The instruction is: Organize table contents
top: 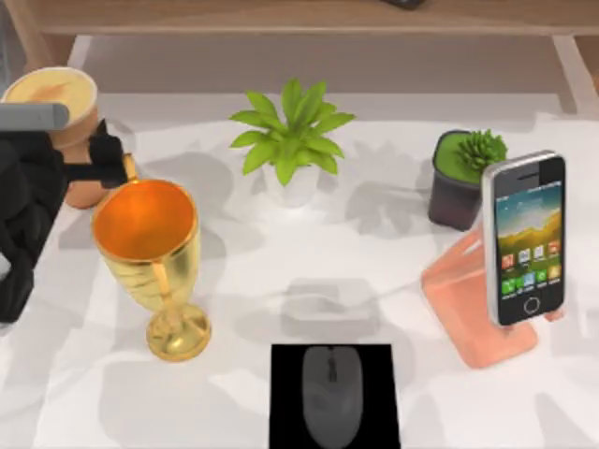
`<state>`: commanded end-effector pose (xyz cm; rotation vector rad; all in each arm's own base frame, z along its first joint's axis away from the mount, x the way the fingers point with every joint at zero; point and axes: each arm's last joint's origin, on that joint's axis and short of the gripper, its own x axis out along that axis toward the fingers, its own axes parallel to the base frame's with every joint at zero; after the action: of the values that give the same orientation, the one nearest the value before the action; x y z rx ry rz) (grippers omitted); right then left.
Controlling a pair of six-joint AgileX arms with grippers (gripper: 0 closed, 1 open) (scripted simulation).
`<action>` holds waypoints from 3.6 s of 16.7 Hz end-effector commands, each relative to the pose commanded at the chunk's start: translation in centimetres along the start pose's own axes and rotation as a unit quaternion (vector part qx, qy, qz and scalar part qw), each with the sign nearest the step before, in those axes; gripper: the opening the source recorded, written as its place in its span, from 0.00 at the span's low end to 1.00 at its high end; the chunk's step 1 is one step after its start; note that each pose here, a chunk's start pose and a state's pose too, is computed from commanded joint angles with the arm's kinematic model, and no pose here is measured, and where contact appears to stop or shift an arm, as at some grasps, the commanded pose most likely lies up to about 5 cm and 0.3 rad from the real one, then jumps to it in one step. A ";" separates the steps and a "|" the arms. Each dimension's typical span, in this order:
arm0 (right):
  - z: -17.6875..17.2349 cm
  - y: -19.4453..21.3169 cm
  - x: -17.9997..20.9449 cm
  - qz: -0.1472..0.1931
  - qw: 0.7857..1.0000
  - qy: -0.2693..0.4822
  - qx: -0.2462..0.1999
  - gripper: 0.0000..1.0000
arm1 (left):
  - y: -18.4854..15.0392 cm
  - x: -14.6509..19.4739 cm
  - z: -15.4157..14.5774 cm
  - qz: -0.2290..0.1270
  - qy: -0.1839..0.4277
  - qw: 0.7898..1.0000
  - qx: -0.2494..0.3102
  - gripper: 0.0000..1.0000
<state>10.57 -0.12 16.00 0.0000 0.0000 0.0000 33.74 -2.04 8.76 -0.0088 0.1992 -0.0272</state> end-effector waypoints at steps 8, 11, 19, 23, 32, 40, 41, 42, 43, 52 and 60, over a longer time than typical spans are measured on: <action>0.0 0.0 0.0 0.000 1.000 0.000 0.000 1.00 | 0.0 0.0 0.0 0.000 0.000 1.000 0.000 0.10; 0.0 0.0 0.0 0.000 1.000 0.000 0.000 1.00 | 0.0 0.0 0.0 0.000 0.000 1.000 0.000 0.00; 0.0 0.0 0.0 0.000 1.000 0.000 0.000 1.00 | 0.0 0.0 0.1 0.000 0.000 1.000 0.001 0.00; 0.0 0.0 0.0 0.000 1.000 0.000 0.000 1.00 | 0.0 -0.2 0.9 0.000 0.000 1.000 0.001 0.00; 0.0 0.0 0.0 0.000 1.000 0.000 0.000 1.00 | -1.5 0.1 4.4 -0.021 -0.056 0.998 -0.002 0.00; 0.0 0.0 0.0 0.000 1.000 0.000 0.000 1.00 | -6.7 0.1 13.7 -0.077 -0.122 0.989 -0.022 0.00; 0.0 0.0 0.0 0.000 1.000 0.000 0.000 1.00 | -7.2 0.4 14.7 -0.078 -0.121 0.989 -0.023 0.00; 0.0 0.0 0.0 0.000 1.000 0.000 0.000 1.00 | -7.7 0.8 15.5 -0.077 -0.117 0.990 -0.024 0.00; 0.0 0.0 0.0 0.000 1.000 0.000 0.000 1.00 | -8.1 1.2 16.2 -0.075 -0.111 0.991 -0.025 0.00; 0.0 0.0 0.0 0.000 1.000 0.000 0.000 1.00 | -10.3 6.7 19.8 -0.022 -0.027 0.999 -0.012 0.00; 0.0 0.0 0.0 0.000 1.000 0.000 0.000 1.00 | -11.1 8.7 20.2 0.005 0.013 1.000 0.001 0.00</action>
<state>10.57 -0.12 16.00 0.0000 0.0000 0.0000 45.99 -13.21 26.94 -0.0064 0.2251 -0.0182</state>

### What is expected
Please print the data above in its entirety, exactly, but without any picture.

### Answer box
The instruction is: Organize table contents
top: 
`<state>`: commanded end-effector pose (xyz cm; rotation vector rad; all in each arm's own base frame, z along its first joint's axis away from the mount, x the way the fingers point with every joint at zero; point and axes: each arm's last joint's origin, on that joint's axis and short of the gripper, its own x axis out along that axis toward the fingers, its own axes parallel to the base frame's with every joint at zero; after the action: of the values that give the same orientation, the one nearest the value before the action; x y z rx ry rz) (grippers omitted); right then left.
Controlling a pair of six-joint AgileX arms with grippers (gripper: 0 closed, 1 open) (scripted simulation).
`<action>` holds waypoints from 3.6 s of 16.7 Hz end-effector commands, each relative to the pose commanded at the chunk's start: translation in centimetres along the start pose's own axes and rotation as a unit quaternion (vector part qx, qy, qz and scalar part qw), each with the sign nearest the step before, in those axes; gripper: the opening the source recorded, written as its place in its span, from 0.00 at the span's low end to 1.00 at its high end; the chunk's step 1 is one step after its start; note that each pose here, a chunk's start pose and a state's pose too, is computed from commanded joint angles with the arm's kinematic model, and no pose here is measured, and where contact appears to stop or shift an arm, as at some grasps, the commanded pose most likely lies up to about 5 cm and 0.3 rad from the real one, then jumps to it in one step. A ";" separates the steps and a "|" the arms. Each dimension's typical span, in this order:
arm0 (right):
  - z: -17.6875..17.2349 cm
  - y: -19.4453..21.3169 cm
  - x: -17.9997..20.9449 cm
  - qz: -0.1472..0.1931
  - qw: 0.7857..1.0000
  - qy: -0.2693..0.4822
  - qx: -0.2462..0.1999
  - gripper: 0.0000..1.0000
arm1 (left):
  - y: -18.4854..15.0392 cm
  - x: -14.6509..19.4739 cm
  - z: -15.4157..14.5774 cm
  - qz: -0.2290..0.1270
  - qy: -0.1839..0.4277
  - qw: 0.7898..1.0000
  - qx: -0.2494..0.3102
  - gripper: 0.0000..1.0000
<state>10.57 -0.12 16.00 0.0000 0.0000 0.0000 33.74 -2.04 8.76 -0.0088 0.1992 -0.0272</state> end-effector waypoints at steps 8, 11, 19, 23, 32, 40, 41, 42, 43, 52 and 60, over a longer time than typical spans are measured on: <action>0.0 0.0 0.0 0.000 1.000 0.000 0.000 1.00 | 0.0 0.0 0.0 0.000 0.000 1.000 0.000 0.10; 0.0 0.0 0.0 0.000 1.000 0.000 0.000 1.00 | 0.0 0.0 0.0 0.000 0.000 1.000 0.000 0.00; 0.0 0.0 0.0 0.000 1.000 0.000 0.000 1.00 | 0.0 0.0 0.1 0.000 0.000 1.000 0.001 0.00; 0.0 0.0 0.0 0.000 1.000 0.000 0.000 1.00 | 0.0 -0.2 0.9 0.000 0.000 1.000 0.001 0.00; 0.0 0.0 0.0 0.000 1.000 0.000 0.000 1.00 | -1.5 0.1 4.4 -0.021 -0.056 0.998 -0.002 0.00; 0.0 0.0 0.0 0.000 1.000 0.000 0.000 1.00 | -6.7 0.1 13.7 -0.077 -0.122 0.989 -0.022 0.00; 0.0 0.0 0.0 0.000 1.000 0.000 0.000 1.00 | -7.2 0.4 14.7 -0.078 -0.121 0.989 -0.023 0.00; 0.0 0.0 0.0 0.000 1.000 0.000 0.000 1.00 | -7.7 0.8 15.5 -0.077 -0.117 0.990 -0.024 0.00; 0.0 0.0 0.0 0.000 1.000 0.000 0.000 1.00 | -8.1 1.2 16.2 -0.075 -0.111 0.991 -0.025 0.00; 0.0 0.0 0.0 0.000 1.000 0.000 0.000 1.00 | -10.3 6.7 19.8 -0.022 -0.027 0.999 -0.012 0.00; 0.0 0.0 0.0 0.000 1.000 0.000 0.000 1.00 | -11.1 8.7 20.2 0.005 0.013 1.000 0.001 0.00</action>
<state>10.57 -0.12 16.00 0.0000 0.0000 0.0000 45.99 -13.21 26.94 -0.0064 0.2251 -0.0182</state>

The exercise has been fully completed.